**Problem statement:** Using the data below, return the stretch from the line that contains "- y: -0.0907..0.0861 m" through the line that contains "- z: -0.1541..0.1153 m", both included, exactly as it stands and nothing beyond it.

::::

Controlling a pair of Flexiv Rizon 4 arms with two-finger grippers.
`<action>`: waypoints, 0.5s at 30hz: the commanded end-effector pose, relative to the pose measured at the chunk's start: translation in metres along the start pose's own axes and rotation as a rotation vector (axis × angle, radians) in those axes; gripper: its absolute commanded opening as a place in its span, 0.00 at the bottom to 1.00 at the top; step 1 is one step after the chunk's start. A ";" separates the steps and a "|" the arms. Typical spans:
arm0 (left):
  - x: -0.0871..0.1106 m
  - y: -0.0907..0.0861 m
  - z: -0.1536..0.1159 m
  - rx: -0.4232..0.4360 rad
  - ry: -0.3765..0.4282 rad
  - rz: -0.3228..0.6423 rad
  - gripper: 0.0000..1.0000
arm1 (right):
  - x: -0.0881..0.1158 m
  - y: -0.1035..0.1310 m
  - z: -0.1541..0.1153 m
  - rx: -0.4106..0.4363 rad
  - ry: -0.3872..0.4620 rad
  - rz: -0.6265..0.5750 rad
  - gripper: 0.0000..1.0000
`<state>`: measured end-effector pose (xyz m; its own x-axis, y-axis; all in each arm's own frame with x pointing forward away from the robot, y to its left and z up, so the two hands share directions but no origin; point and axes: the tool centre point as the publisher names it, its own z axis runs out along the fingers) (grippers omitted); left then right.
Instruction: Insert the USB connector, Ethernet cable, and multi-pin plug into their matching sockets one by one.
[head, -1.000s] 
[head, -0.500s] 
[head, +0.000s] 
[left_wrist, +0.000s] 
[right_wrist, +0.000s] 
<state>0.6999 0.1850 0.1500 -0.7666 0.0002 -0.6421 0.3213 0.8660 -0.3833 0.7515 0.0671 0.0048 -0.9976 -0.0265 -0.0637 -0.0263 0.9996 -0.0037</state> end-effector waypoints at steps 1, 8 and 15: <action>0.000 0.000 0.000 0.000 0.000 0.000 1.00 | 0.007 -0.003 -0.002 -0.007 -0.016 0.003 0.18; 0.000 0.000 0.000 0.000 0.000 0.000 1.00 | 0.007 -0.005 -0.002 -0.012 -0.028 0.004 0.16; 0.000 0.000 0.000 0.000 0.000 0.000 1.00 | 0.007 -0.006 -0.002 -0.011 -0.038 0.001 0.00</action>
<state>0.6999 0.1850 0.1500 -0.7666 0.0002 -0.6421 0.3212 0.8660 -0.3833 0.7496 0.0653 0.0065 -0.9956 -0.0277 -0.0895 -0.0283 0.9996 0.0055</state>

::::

**Finished task:**
  - y: -0.0907..0.0861 m
  - z: -0.1536..0.1159 m
  - rx: -0.4232..0.4360 rad
  - ry: -0.3765..0.4282 rad
  - rz: -0.3228..0.6423 rad
  - gripper: 0.0000..1.0000
arm1 (right):
  - x: -0.0881..0.1158 m
  - y: -0.1035..0.1310 m
  - z: -0.1541..0.1153 m

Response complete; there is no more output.